Quelques minutes après le début de la représentation, le rideau se lève sur un immense miroir qui reflète le profil des spectateurs jusqu’au dénouement. L’idée démontre une compréhension intelligente des enjeux implicites et explicites du récit. Ainsi, le registre de l’action relève d’une relation directe et frontale avec la salle. Le roi c’est donc un peu chacun de nous, assis dans notre fauteuil à voir et à méditer sur l’inévitable fin à laquelle personne sur cette planète n’échappe.
Pourtant, la première demi-heure peine à s’imposer. Pour ses personnages, le metteur en scène a privilégié une approche caricaturale, parfois emphatique surtout pour les deux reines et le médecin. L’intention n’est pas mauvaise, mais elle empêche de saisir pleinement la vigoureuse force des répliques. La farce s’en retrouve accentuée au détriment de la tragédie latente qui gronde à l’horizon. Certains monologues manquent de nuances et créent une impression de longueur insupportable. Au fur et à mesure que l’intrigue évolue, le ton trouve mieux son équilibre entre le propos dramatique et l’humour ironique. Par contre, au moment où les personnages enchaînent leurs interventions à la vitesse de l’éclair, la tension devient d’une grande intensité et d’une urgence saisissante. Par ailleurs, ne passons pas sous silence les séquences musicales qui confèrent à la production une atmosphère de fébrilité.
Le risque de confier le rôle du roi à un acteur beaucoup plus jeune que de coutume demeure intéressant. Même si Benoit McGinnis n’atteint pas les mêmes sommets d’intensité qui ont déjà fait frémir de bonheur le public et les critiques des médias, il apporte une dimension de vulnérabilité assez prenante à son Béranger. Avec son costume sobre et sa longue chevelure, on croit apercevoir une figure christique. En Juliette, Kathleen Fortin livre une prestation remarquablement émouvante dans un registre étendu à la fois grave et comique. Les autres interprètes, Isabelle Vincent, Violette Chauveau, Patrice Dubois et Émilien Néron ont chacun leurs moments forts.
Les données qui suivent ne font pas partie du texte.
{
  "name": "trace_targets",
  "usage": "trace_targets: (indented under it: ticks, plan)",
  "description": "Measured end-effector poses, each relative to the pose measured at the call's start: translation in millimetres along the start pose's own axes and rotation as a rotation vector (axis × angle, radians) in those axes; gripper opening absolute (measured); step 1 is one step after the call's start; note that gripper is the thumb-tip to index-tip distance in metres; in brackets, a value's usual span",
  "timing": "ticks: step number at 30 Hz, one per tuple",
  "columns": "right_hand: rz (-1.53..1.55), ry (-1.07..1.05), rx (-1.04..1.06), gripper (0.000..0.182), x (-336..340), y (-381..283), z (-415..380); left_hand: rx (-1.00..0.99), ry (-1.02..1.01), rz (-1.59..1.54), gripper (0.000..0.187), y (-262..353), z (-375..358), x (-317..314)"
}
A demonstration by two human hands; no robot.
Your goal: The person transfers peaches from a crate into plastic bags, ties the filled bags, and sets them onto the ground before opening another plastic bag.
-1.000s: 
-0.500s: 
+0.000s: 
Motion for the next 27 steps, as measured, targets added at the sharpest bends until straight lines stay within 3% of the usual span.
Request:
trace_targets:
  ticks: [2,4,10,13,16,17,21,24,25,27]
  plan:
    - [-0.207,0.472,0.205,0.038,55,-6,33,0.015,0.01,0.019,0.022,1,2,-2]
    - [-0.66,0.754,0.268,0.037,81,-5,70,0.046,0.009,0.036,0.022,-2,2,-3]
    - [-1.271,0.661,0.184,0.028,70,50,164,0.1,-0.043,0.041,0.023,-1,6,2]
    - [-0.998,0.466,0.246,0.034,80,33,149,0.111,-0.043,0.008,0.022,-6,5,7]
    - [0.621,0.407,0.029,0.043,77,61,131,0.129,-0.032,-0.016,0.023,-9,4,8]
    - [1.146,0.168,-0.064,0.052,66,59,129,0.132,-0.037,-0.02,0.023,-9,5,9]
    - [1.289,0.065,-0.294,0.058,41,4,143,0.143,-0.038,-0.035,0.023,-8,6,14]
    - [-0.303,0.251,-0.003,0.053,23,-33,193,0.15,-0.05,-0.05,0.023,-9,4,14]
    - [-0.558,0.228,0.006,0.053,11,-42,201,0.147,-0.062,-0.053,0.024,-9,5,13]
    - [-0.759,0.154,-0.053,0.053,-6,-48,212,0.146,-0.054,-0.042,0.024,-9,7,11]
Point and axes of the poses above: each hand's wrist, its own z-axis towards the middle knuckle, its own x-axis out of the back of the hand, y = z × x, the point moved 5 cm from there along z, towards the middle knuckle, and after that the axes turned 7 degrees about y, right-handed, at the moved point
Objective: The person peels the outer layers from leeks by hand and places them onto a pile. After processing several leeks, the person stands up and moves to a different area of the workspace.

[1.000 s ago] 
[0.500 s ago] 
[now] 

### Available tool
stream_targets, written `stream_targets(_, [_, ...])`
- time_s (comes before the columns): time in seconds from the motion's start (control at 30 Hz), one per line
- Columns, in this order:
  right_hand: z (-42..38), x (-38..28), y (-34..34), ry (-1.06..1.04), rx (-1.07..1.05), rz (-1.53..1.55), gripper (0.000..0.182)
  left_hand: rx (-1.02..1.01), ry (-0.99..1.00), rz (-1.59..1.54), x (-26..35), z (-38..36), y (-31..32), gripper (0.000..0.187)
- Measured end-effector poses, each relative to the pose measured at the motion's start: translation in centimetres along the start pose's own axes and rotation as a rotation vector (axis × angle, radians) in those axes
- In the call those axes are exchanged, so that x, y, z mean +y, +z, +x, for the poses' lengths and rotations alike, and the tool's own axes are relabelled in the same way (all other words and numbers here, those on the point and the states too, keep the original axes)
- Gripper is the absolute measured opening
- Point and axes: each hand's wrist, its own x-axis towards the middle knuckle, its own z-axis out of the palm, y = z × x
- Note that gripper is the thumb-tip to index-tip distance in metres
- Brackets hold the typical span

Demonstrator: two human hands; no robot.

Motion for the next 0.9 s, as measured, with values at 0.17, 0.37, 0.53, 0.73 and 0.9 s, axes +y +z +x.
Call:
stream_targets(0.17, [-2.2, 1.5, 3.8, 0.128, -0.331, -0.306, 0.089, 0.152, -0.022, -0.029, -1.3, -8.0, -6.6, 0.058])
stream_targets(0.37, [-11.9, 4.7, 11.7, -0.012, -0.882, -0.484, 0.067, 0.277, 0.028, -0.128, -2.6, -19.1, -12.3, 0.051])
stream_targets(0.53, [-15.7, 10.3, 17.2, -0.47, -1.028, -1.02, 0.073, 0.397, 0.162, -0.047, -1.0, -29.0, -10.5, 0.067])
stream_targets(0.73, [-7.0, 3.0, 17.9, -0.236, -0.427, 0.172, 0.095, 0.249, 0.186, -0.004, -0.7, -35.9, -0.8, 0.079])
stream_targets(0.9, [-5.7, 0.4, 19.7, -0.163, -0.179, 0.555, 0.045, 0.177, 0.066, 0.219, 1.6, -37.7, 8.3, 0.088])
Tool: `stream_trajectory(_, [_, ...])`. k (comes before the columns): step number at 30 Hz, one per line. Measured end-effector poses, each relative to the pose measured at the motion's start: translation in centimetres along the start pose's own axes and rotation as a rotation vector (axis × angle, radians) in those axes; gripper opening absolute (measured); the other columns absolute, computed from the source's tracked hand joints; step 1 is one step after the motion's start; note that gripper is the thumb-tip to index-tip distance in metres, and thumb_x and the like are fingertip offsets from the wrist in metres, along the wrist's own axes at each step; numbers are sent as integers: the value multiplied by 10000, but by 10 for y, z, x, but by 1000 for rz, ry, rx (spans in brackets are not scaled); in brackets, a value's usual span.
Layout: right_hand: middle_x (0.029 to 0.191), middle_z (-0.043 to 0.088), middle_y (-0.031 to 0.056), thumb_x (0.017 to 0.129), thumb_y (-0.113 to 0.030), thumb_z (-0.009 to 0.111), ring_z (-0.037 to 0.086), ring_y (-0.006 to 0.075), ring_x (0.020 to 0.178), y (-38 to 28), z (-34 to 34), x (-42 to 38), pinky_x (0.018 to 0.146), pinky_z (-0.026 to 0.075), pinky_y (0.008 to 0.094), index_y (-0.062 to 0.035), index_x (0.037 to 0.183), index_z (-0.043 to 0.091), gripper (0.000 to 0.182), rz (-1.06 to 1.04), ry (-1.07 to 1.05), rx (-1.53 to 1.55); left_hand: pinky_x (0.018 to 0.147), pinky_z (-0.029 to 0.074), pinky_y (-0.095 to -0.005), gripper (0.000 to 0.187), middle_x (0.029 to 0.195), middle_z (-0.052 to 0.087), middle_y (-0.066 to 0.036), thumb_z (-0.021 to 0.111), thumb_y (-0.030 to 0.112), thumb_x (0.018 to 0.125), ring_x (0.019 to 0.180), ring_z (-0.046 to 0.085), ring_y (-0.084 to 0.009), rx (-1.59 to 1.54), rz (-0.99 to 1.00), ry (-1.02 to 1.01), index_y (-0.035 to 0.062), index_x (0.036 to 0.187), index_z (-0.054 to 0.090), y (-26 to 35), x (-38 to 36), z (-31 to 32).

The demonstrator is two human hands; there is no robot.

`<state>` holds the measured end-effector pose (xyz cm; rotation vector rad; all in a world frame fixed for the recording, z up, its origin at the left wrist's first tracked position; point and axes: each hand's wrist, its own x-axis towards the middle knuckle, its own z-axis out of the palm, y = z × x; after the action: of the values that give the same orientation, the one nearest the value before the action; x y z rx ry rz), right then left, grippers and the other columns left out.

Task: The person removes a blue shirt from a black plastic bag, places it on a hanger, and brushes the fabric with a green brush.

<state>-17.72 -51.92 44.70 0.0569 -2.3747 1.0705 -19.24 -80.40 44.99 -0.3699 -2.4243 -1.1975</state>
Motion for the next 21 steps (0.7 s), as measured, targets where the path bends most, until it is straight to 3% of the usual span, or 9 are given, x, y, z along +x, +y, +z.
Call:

Sous la gouverne de Frédéric Dubois, la relecture visuellement chargée explore maintes avenues parfois avec bonheur, d’autres fois vers des idées moins convaincantes. Mais c’est la finale grandiose qui retient l’attention. Alors que Marguerite accompagne le roi dans son passage final vers sa mort, le plateau devient dépouillé à l’exception de nuages de fumée blanche, où seule une enseigne lumineuse de sortie transparaît. Rarement une osmose aussi fulgurante s’est créée entre la scène et la salle.
Une scène aussi prodigieuse ne s’oubliera certainement pas en quittant le théâtre. Le roi se meurt, mais la beauté de l’art perdure par-delà les guerres et la violence. L’extraordinaire Georges Orwell ne disait-il pas que « l'important, ce n'est pas de vivre, encore moins de réussir, c'est de rester humain »?